Indoor air pollution is
a contributory cause of high death rates in Africa. Acute respiratory
infections, ear and eye problems, breathlessness, chest pains, headaches and
giddiness are just some of the symptoms that poor women and children suffer in
their rural homes.
The cause: smoke from
cooking. WHO reports: “In poorly ventilated dwellings, indoor smoke can be 100
times higher than acceptable levels for small particles.
“Exposure is
particularly high among women and young children, who spend the most time near
the domestic hearth.” WHO goes on to say, “Nearly 2 million people a year die
prematurely from illness attributable to indoor air pollution due to solid fuel
use.”
Critical to note is
thus the fact that indoor air pollution impacts heavily on health equity,
development and climate change in countries within and across the African
continent.
This means without a
substantial change in policy, the total number of people relying on biomass
fuels will increase to from today’s 2.4 billion to 2.7 billion by 2030 (IEA,
2010). This will further increase the number of people at risk of adverse
health effects from indoor air pollution as the use of polluting fuels poses a
major burden on development.
For instance, fuel
gathering consumes considerable time for women and children, limiting other
productive activities and taking children away from school. In less secure
environments, women and children are at risk of injury and violence during fuel
gathering.
Furthermore,
non-renewable harvesting of biomass contributes to deforestation and thus
climate change. Methane and black carbon (sooty particles) emitted by
inefficient stove combustion are powerful climate change pollutants.
WHO states, “The lack
of access to electricity for at least 1.4 billion of households (many of whom
then use kerosene lamps for lighting), creates other health risks, for example
burns and injuries, as well as constraining other opportunities for health and
development, for instance studying or engaging in small crafts and trades,
which require adequate light.”
To escape dangers of
indoor air pollution, Africa and her citizenry should embark on behavioural
modifications. More so, to reduce exposure, governments should put in place
programmes that encourage mothers to keep their babies away from the fire;
raise awareness of health effects and mitigation options.
The introduction of
smoke hoods, eaves, windows and improved, fuel efficient stoves can also reduce
the damage of indoor air pollution in Africa. They cannot only improve people’s
health but also reduce drudgery, save money and increase people’s comfort.
Majid Ezzati, associate
professor of international health at Harvard University’s School of Public
Health, believes the greatest risk reductions can be achieved by a complete
transition to electricity, or even to direct use of fossil fuels like natural
gas and kerosene.
“Although the health
risks of poisoning or burns from kerosene have not been systematically
quantified, they are likely much smaller than the health risks from biomass and
coal,” comments Ezzati.
Another alternative is
transitioning to cleaner fuels.
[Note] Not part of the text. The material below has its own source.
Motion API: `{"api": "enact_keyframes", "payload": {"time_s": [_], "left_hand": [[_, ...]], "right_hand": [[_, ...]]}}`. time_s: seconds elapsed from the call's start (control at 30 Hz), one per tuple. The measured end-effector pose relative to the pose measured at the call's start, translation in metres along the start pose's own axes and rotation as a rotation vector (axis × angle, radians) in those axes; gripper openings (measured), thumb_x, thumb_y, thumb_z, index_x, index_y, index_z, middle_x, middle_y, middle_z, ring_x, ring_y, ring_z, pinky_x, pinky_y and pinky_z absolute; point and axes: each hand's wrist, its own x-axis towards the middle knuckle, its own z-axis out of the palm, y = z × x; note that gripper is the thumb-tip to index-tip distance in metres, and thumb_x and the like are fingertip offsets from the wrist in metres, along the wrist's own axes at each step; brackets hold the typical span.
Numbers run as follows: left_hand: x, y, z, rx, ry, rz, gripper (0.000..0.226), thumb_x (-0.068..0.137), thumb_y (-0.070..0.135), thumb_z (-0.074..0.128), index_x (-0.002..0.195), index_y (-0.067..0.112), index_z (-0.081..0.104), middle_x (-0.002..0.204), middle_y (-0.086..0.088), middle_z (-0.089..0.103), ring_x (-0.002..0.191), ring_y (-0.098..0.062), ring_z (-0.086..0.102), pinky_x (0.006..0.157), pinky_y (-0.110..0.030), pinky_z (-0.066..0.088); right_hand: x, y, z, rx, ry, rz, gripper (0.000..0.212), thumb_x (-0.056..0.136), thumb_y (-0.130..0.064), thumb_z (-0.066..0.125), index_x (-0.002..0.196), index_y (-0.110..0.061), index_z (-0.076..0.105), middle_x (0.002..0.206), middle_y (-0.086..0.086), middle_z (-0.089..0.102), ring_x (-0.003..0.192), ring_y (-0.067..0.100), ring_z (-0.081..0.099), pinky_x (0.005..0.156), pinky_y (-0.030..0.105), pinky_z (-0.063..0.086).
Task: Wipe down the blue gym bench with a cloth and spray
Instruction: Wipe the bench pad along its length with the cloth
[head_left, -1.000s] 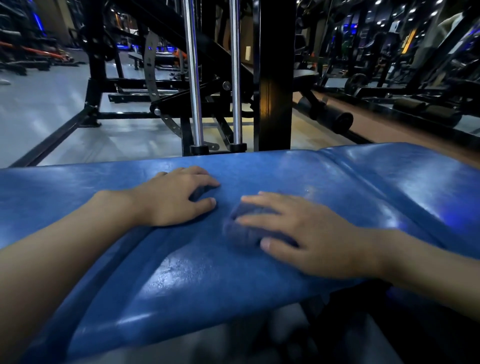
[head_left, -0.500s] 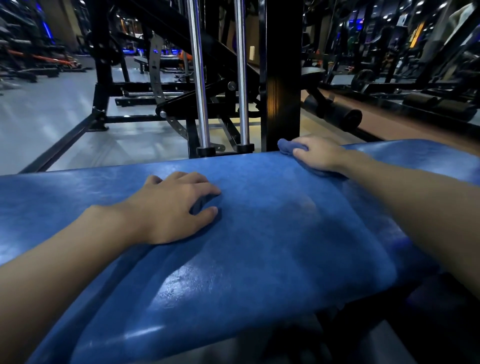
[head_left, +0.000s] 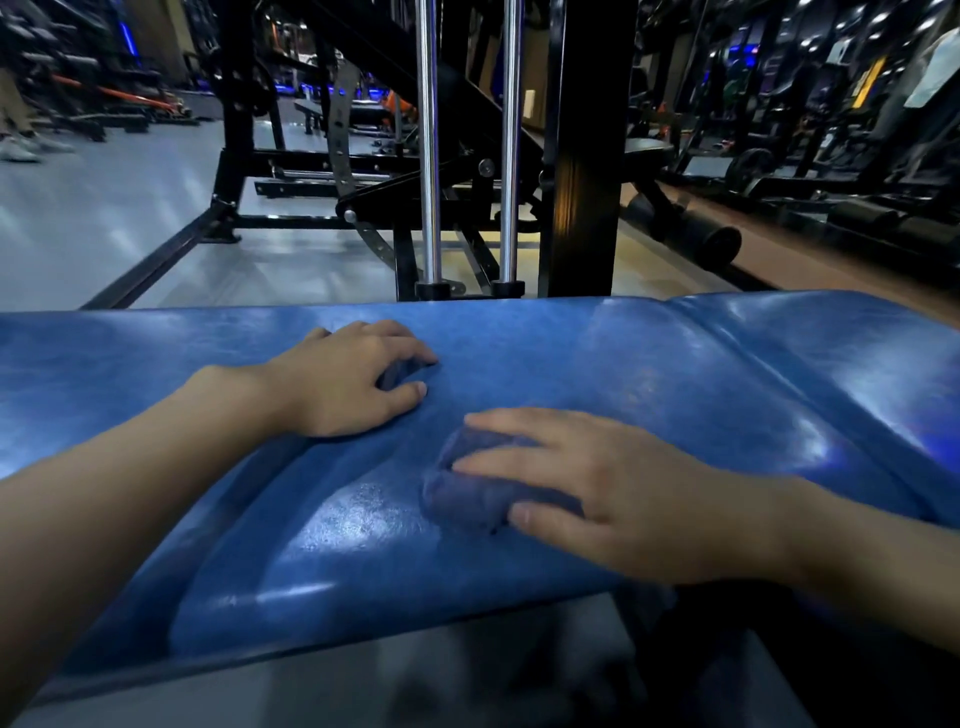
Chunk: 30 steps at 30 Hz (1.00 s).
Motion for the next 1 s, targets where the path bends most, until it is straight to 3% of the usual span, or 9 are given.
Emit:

To make it (transitioning) possible, African
governments should be prepared to face high costs of the infrastructure needed
to generate, process, and deliver clean energy. Ezzati says greater use of transformed
biofuels is another important intervention for very low-income societies. He
notes: “Evidence suggests that a substantial portion of the potential health
risk reduction from a transition to petroleum-based fossil fuels could still be
achieved by shifting toward charcoal.
Ezzati goes on to say:
“Greater use of other transformed biofuels might produce significant benefits,
although these other fuels have received little attention in the health and
indoor air pollution literature.
“Nonetheless, if the
technological, funding, and institutional challenges could be met,
transitioning to sustainable fuels like charcoal offers a valuable opportunity
to promote gender equality and improve environmental sustainability, while also
ranking among one of the most cost-effective health interventions in developing
countries.”
Honestly, to tackle
problems associated with indoor air pollution, African governments should treat
and address it as part of a comprehensive hygiene concept in a household
setting.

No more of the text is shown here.